In the early days of the republic, voting was often anything but secret, because the voter had to orally cast a ballot in the presence of the local magistrate, with scores of other folks within earshot (see Simon, What Kind of Nation, 2002, pp. 81-83 for an entertaining account of the 1799 congressional election in Virginia, won by future U.S. Supreme Court Chief Justice John Marshall). So in that sense, Gordon Wood is apparently using the phrase "secret ballot" to mean the practice, picking up steam in the late eighteenth century, of using written ballots instead of announcing one's choice. Alexander Keyssar, on the other hand, is reserving the phrase "secret ballot" for the later development of a ballot that was not simply written, but provided for the voter by the government. No more "electors supplying their own ballot-paper or getting it from a third party," in other words.
Well that's confusing, having two different definitions for secret ballot. It's like "civil law" meaning either that which isn't criminal law, or alternatively meaning the legal system that Napoleon endorsed, and you need to pay attention to the context to know what is being referenced.

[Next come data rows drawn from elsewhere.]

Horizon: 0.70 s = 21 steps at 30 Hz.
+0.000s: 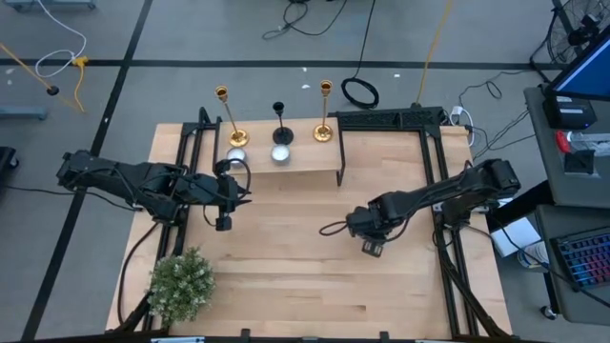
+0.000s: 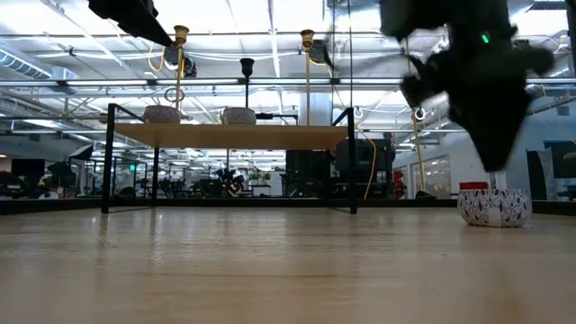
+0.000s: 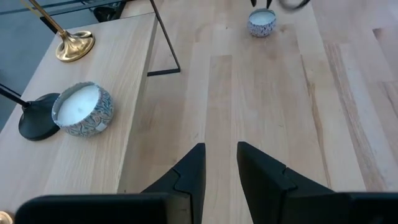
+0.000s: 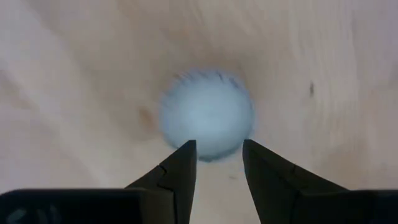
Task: Pick & Place candle stick holders
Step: Put the red candle on the shelf aligned with the other candles
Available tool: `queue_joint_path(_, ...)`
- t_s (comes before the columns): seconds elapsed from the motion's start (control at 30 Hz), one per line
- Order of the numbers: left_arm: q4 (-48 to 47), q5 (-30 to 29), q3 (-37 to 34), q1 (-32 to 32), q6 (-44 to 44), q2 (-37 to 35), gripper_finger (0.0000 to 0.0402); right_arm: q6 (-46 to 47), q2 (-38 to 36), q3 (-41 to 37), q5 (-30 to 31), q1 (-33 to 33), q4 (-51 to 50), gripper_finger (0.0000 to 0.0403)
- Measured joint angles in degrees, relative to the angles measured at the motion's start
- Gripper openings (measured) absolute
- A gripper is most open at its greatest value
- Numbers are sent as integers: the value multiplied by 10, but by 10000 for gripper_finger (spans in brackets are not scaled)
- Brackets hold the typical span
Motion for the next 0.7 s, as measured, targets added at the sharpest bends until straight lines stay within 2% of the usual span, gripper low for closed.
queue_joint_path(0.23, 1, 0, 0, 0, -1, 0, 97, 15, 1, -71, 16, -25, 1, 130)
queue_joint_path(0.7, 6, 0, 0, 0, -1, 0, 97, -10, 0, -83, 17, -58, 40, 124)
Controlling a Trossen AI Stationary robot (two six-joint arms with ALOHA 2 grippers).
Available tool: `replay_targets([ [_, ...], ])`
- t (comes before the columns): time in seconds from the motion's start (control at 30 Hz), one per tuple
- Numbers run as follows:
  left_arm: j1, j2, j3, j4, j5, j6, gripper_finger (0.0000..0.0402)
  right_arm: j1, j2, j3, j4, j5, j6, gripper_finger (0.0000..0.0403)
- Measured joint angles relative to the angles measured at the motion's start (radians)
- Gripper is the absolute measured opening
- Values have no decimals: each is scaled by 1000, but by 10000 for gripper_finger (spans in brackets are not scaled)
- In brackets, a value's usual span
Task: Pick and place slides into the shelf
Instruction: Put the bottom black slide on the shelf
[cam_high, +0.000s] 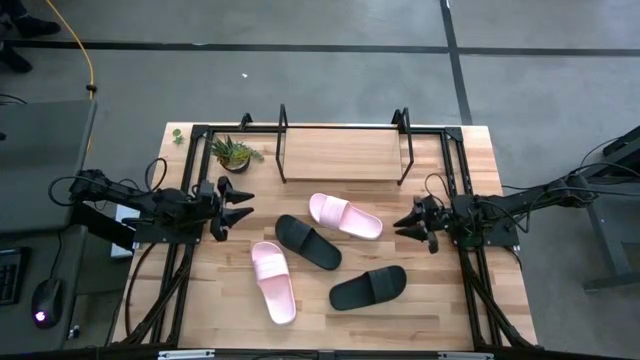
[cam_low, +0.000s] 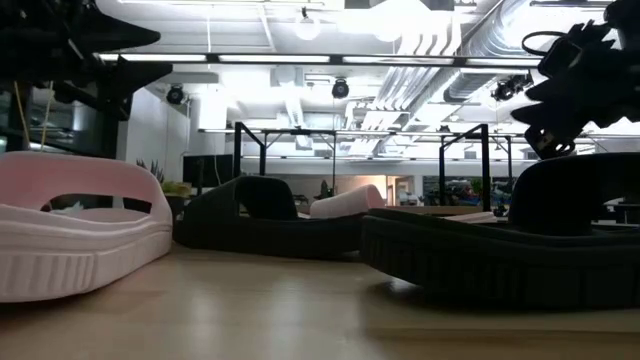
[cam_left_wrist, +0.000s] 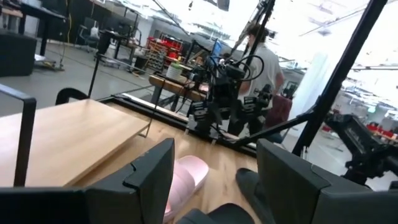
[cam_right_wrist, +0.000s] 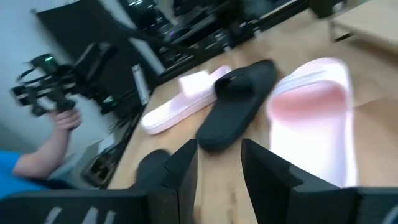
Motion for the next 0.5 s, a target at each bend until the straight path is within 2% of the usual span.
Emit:
replay_targets([
  [0.2,0,0,0,-53,50,-9,211,0,0,0,3,77,-53,115],
  [0.37,0,0,1,7,59,48,211,0,0,0,86,108,-103,115],
  [0.5,0,1,92,-95,87,75,211,-1,0,0,220,116,-147,115],
])
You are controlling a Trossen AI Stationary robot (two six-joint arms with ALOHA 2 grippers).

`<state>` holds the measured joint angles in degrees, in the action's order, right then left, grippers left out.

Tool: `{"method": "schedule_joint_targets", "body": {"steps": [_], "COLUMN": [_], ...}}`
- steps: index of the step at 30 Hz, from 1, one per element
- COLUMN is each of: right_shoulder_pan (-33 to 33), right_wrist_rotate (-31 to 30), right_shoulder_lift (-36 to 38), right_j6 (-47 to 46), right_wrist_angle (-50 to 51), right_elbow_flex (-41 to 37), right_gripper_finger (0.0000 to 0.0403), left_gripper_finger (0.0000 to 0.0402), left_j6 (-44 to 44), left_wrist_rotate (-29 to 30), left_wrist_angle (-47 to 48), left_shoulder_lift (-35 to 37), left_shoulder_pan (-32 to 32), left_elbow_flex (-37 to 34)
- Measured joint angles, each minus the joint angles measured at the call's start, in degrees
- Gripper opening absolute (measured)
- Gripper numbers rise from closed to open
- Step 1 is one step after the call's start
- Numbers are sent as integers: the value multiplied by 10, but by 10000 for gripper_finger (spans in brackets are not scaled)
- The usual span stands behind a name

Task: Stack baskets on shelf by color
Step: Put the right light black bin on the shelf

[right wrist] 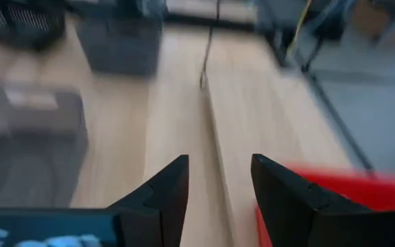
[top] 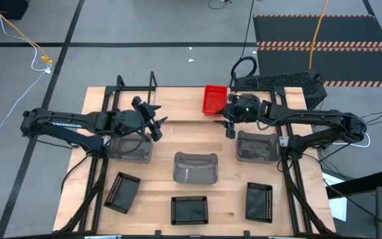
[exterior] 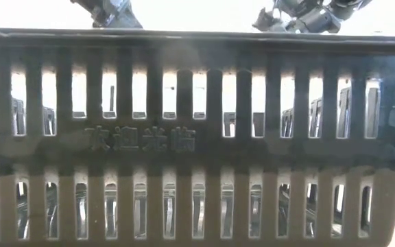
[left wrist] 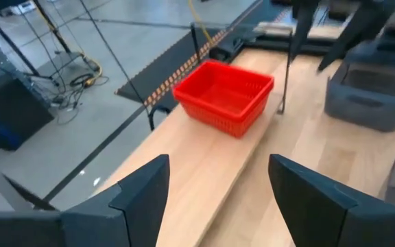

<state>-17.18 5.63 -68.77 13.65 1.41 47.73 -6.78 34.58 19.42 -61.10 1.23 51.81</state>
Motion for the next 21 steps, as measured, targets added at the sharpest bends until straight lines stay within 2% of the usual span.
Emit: {"method": "schedule_joint_targets", "body": {"steps": [3,6,8,13,16,21], "right_shoulder_pan": [34,72,93,135,154,201], "right_wrist_rotate": [3,5,4,4,4,6], "right_shoulder_lift": [0,0,0,0,0,-18], "right_j6": [-19,-25,-24,1,43,43], "right_wrist_angle": [-82,-119,-116,-83,-76,-95], "right_elbow_flex": [-16,-23,-24,-24,-24,-20], "right_gripper_finger": [155,155,155,155,155,155], "left_gripper_finger": [250,250,250,250,250,250], "left_j6": [-16,-29,-33,-26,-21,5], "left_wrist_rotate": [0,0,-9,-86,-91,-91], "left_wrist_angle": [-23,-45,-57,-61,-61,-64], "left_shoulder_lift": [0,0,0,0,0,0], "left_shoulder_pan": [0,1,1,1,1,1], "left_elbow_flex": [-28,-57,-66,-76,-76,-76]}}
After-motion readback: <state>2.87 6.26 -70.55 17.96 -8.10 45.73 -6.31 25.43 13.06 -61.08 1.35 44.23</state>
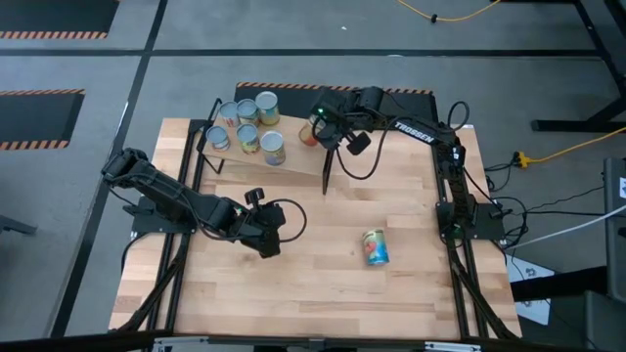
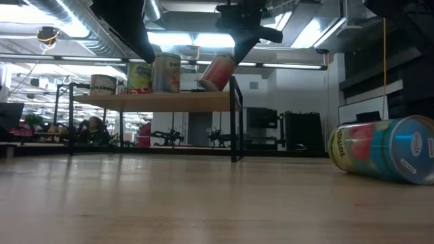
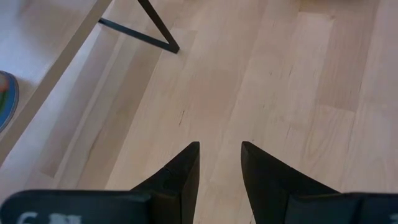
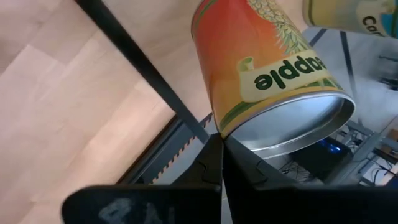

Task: Pick and place cans onto a shelf
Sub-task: Put the canned pineapple on the shelf

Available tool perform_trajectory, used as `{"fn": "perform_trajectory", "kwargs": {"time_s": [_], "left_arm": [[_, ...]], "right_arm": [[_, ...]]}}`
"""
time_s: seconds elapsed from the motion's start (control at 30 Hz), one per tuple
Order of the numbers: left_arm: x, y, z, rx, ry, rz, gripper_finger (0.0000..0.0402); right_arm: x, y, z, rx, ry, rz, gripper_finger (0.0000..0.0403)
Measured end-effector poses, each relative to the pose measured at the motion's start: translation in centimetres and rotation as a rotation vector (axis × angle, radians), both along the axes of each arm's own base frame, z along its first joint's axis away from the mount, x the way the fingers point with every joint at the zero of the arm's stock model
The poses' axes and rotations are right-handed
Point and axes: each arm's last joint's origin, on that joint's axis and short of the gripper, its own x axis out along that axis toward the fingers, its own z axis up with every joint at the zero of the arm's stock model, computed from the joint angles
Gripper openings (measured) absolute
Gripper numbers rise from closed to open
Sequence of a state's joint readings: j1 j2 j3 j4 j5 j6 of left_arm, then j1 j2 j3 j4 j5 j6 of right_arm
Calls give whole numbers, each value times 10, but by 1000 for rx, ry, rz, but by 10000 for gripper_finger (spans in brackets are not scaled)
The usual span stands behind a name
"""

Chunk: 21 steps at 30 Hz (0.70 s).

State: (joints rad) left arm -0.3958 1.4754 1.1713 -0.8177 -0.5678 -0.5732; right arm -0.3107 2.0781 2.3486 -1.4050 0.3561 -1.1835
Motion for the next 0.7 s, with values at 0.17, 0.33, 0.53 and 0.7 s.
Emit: {"fn": "perform_trajectory", "kwargs": {"time_s": [0.17, 0.33, 0.53, 0.7], "left_arm": [[0, 0, 0, 0, 0, 0, 111], [0, 0, 0, 0, 0, 0, 111], [0, 0, 0, 0, 0, 0, 111], [0, 0, 0, 0, 0, 0, 111]], "right_arm": [[1, 0, 0, -4, -9, -1, 6], [1, 0, 0, -1, -13, -8, 6], [1, 0, 0, 13, -34, -46, 6], [-2, 0, -1, 18, -6, -47, 6]]}}
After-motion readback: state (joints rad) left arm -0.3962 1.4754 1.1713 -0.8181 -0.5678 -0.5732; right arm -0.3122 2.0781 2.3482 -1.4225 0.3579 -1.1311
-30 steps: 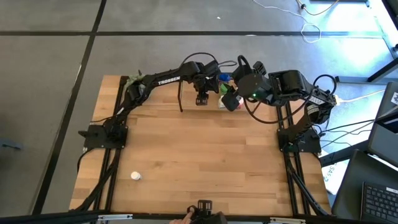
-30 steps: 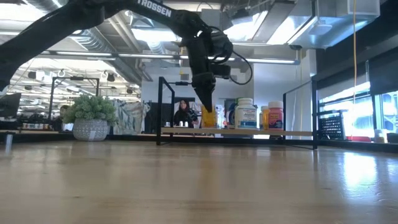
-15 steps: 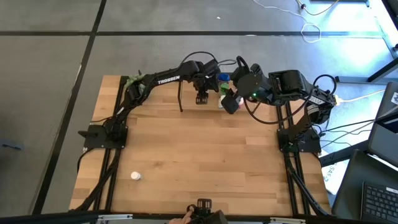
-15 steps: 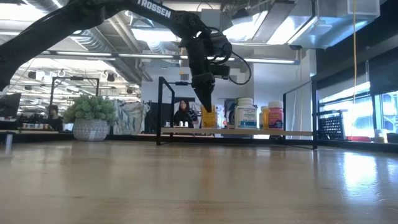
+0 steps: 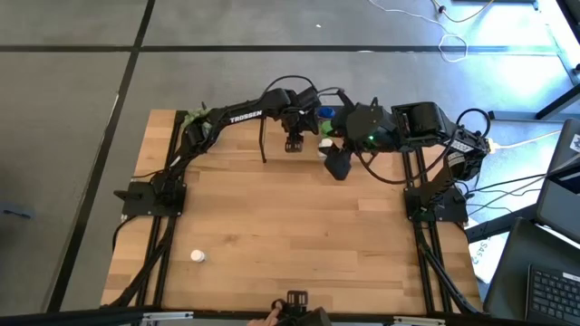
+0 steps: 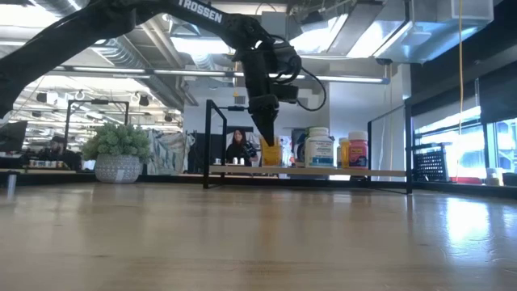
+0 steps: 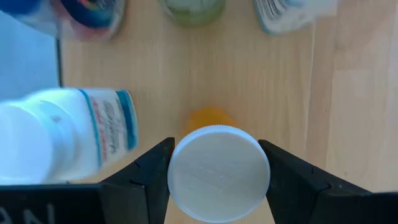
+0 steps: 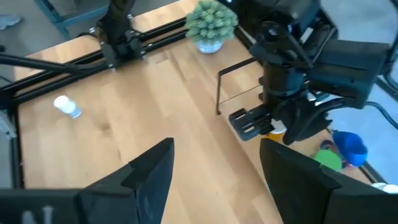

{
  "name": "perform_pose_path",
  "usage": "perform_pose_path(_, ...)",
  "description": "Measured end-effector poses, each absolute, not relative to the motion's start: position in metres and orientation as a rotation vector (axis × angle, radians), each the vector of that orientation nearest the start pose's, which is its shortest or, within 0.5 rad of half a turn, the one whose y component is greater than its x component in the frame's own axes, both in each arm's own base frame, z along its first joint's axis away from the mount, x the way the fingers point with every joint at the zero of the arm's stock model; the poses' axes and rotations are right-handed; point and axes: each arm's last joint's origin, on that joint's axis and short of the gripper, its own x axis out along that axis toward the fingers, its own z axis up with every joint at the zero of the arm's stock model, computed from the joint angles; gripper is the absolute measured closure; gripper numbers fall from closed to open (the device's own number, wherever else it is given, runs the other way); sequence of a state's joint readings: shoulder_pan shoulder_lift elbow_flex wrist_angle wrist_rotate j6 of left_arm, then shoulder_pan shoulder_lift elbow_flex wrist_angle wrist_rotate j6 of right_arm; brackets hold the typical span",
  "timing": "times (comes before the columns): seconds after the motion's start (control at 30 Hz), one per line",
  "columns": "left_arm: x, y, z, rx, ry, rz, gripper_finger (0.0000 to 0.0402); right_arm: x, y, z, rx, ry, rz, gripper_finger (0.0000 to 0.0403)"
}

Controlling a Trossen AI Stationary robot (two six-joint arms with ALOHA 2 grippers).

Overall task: Pick and place medicine bottles onto shelf by color
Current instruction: Put the orange pill bottle on the shelf

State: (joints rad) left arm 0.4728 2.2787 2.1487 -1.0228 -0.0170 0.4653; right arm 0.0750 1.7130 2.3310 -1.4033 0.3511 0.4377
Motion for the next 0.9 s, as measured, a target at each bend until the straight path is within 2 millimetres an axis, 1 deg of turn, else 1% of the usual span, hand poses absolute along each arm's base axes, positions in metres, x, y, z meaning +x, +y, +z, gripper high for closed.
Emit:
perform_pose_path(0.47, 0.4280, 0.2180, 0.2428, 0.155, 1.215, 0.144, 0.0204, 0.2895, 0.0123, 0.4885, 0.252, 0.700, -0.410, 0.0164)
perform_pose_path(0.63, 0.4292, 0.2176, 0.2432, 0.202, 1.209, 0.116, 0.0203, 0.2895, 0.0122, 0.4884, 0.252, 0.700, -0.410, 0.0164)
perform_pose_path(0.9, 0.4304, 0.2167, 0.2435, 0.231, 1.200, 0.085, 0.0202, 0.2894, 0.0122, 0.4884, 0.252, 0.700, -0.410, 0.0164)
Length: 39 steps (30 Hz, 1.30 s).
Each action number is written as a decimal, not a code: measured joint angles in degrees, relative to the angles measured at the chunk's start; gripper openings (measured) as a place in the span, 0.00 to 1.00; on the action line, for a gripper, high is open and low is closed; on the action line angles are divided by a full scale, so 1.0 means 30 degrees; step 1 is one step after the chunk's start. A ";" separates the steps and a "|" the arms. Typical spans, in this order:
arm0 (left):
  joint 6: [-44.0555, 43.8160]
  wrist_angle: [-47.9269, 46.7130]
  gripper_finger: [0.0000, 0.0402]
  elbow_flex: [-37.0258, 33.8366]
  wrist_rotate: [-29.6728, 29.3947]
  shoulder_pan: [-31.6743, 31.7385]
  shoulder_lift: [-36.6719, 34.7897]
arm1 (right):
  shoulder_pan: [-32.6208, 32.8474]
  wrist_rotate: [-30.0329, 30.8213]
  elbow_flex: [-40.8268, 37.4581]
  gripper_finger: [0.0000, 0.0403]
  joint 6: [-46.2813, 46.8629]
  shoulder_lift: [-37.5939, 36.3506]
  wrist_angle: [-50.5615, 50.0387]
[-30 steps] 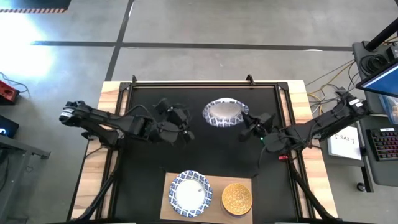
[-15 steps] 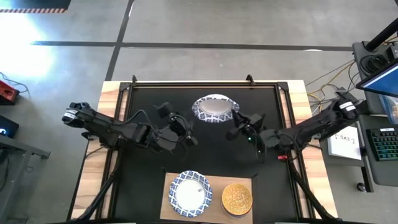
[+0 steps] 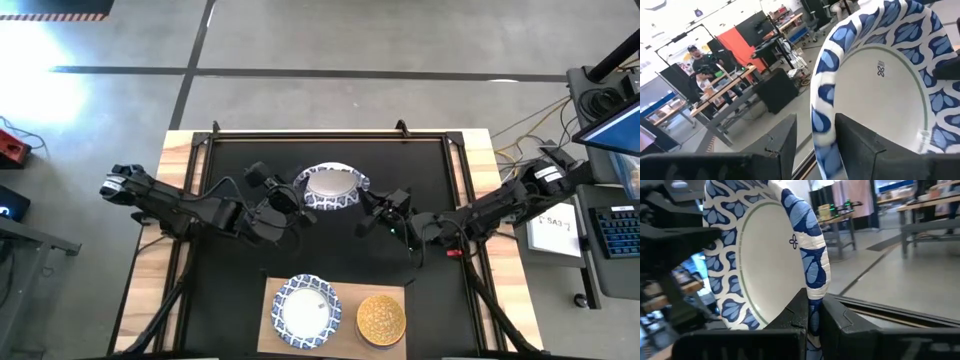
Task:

Personally, I prefer Wood's use of the phrase, because it just seems to me that more people think of a secret ballot as involving not calling out your vote as opposed to the particular characteristics of the paper that gets shoved into the ballot box. (I say that knowing full well that most voting is computerized now, making oral votes and ballot boxes both seem quaint.)
Or maybe I'm wrong and when most of you hear "secret ballot" you think of a disinterested government printing the lists of candidates. Whatever, I still think it's confusing, and for my own purposes I'm going to try never to say or write "secret ballot" again. But what words would I use in its place? How about "Wood Ballot" and "Keyssar Ballot" as replacement phrases, thus emphasizing the distinction between the two? Or use "Australian Ballot" for the government-provided cards and reserve "secret ballot" to mean not having to voice your choice?
Those are possibilities. But then what will we call it when we learn how to vote through mental telepathy?